I don't really know how to interpret this. I would say that if you have something whose bound is
unknown (as the values of the busy beaver function are) then you need infinite space to hold it, because otherwise how do you know if you have crossed over your bound yet?
-the result of a computation is defined as what remains on the tape when the TM halts.
No, I don't agree with this at all. The result of a computation is either "reject" or "accept". (Or some computations may fail to produce a result at all, for example by failing to halt.)
When we are talking about turing machines, my default assumption is that we are working in the arena of formal languages and which formal languages a given machine accepts/rejects. Most of the fundamental proofs you will find using TMs are working in this arena, because it is easy to reason unambiguously about problems constructed this way, and because it is often easy to reduce more complex notions of "computation" to statements about formal languages. In this arena the TM's "output" is one bit and the tape contents are thrown out.
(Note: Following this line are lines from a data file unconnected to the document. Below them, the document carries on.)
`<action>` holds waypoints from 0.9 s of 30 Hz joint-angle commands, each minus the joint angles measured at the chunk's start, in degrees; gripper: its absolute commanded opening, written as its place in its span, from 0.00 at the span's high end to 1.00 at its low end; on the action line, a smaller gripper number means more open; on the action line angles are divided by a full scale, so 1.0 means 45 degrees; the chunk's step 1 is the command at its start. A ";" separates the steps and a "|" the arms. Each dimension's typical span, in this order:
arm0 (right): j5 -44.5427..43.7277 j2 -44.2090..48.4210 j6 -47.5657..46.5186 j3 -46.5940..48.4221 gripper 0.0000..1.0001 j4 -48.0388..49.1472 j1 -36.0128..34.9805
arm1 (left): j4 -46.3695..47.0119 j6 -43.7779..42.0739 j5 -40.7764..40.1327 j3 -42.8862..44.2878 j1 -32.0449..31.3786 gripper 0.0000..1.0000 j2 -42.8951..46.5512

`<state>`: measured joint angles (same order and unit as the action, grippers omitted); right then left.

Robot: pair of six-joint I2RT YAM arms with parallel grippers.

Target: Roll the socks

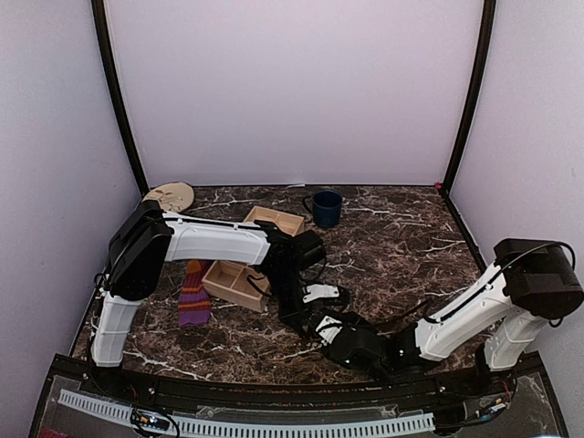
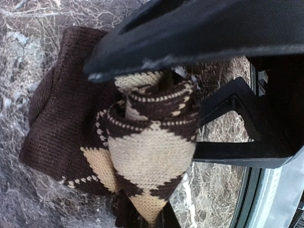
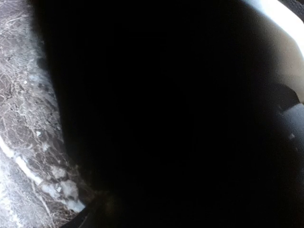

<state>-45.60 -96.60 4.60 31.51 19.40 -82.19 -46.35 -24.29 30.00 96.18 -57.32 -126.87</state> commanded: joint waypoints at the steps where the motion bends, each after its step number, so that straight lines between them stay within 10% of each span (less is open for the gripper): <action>1: 0.0673 0.0031 -0.0853 0.0167 0.35 0.0452 0.0473 | -0.0724 -0.0236 -0.0186 -0.0456 0.0023 1.00 -0.0379; 27: 0.3649 0.1075 0.0073 -0.0203 0.95 -0.1076 0.0831 | -0.0934 0.1324 -0.1681 0.1242 0.0208 0.95 -0.1205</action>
<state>-33.04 -92.97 1.56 31.42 15.22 -79.29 -50.28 -21.82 29.54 100.64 -56.62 -129.62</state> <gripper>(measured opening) 0.085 0.058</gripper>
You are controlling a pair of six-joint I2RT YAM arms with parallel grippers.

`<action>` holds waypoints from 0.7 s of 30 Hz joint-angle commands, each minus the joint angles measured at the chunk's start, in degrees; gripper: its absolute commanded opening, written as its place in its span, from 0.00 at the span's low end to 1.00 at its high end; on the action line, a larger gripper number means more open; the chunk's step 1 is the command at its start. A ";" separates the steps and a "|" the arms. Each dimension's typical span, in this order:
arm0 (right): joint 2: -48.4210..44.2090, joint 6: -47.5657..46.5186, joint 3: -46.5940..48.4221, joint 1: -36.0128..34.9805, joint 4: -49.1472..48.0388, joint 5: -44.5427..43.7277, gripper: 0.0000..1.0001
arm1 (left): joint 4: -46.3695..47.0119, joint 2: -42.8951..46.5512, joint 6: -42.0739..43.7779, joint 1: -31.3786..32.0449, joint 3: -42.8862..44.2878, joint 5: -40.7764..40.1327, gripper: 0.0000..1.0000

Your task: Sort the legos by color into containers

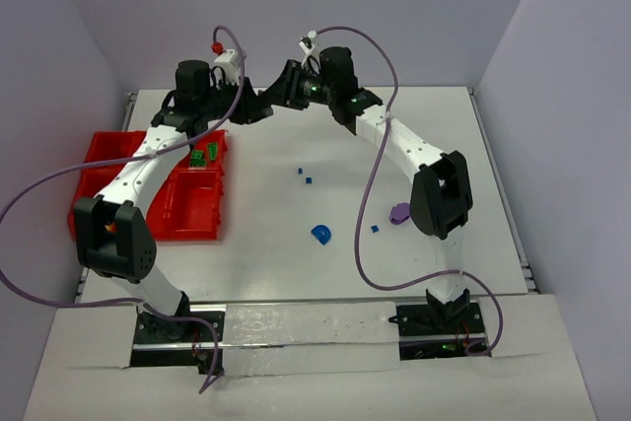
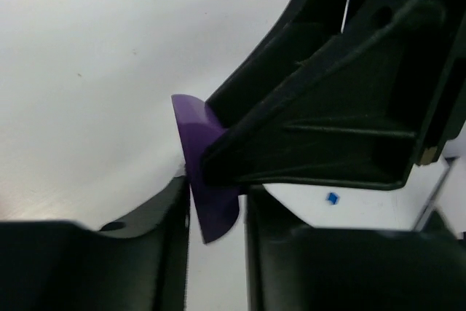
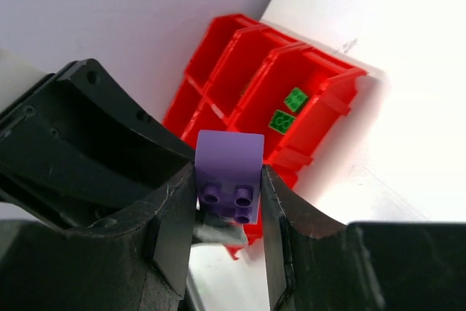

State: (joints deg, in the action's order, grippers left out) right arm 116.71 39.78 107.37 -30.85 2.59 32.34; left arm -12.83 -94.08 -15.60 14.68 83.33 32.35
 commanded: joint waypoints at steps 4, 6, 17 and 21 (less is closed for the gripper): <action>-3.91 -1.79 1.91 -0.61 -2.32 7.37 0.01 | 2.34 0.73 0.00 -0.33 2.52 -4.99 0.00; -3.65 -1.81 2.12 -0.26 -2.09 7.70 0.33 | 1.95 1.94 1.05 -0.57 1.67 -4.50 0.00; -9.84 -14.03 -5.34 8.62 4.41 8.87 1.00 | -24.96 15.51 20.96 -19.50 -8.47 9.00 0.00; -14.45 -35.85 -7.28 10.71 17.39 11.65 1.00 | -44.17 18.92 38.33 -31.79 -8.75 5.57 0.00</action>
State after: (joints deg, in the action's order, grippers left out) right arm 110.09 25.65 101.25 -21.90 8.67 40.64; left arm -36.05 -79.17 5.21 -9.06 74.87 37.58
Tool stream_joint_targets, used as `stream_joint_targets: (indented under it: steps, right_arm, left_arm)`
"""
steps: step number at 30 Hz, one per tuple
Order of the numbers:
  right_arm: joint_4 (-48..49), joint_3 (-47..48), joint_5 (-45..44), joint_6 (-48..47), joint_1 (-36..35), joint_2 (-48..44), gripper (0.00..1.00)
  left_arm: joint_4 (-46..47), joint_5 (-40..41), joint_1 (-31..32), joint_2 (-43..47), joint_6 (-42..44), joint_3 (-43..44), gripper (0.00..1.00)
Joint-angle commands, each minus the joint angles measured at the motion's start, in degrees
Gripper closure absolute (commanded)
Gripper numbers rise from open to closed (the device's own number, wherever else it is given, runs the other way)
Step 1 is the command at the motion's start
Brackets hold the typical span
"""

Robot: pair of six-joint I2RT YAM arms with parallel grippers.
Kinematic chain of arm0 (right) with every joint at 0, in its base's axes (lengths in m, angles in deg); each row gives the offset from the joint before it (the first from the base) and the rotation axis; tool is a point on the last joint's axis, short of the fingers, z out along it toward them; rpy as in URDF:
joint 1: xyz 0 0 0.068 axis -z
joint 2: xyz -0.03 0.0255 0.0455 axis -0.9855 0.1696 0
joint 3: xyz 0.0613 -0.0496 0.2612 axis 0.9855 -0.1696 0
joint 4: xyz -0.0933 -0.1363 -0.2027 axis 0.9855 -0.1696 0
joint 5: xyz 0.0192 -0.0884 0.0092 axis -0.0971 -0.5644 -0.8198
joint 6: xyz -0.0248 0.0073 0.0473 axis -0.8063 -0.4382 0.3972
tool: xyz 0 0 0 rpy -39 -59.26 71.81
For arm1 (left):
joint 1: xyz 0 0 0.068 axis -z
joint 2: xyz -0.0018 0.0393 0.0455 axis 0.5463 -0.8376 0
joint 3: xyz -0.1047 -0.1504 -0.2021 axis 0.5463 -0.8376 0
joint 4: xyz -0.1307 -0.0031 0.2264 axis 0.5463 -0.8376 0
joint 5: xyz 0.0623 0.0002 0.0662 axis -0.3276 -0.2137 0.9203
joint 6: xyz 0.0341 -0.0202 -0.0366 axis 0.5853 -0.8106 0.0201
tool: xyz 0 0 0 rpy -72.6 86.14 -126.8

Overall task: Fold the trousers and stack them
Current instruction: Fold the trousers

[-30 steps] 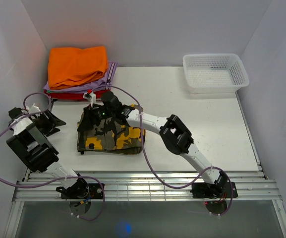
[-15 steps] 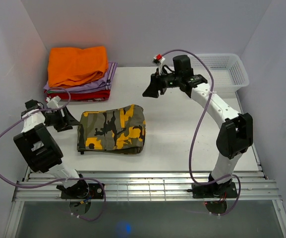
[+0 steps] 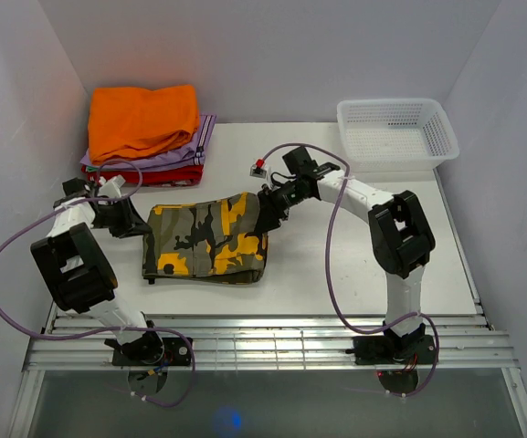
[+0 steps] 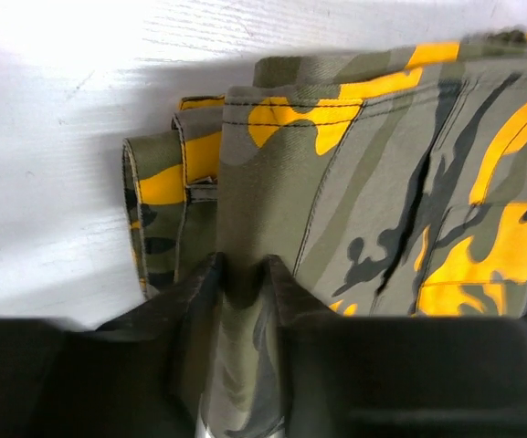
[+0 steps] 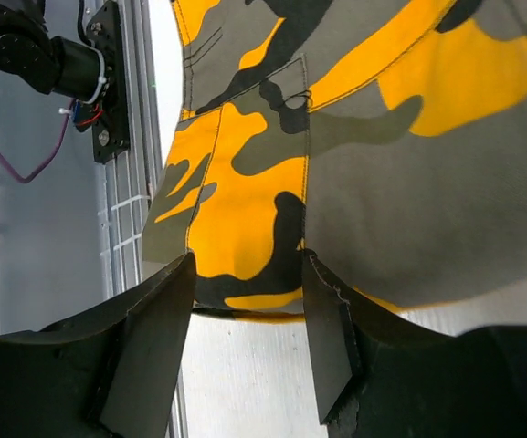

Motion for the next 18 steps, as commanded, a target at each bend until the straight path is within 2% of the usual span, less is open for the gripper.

Now, armed with the TM formalism you can very well
define a more sophisticated notion of computation, something like function problems say. In your more complex notion of computation, something like "the result of the computation is what remains on the tape when the TM halts" might be a perfectly valid definition. But this is a statement about the thing you defined, not about TMs in general.
-Pi is computable, but there is no single Turing machine that can compute all the digits.
"Compute" seems ambiguous to me. What I would say is that there exists a turing machine which will write all the digits of pi to its tape in the limit as runtime approaches infinity.
Lievo said:
If the length could actually be infinite, then the computable numbers could be defined as the numbers for which there exists a TM that compute all the digits. But the actual definition is: the numbers that can be computed to within any desired precision by a finite, terminating algorithm.
First off, these are equivalent definitions. I think I can actually mechanically translate between the TMs produced under each definition. And I might tend to say that which operational definition is
better would actually depend on what you're doing. For example I might prefer to use wikipedia's definition of a computable number if we were trying to prove things about computable numbers, as it seems a little more rigorous. However let's say that for some reason we were interested in the Kolmogorov information measure of infinite sequences. In this case the
give me a precision and I will terminate with your number calculated to that precision definition might get quite awkward to work with, and it might be more useful to in some way talk about the long-term "output" of a nonterminating turing machine.
Second off, I would hesitate before treating wikipedia as an authoritative source as to the precise definition of terms from advanced academic subjects.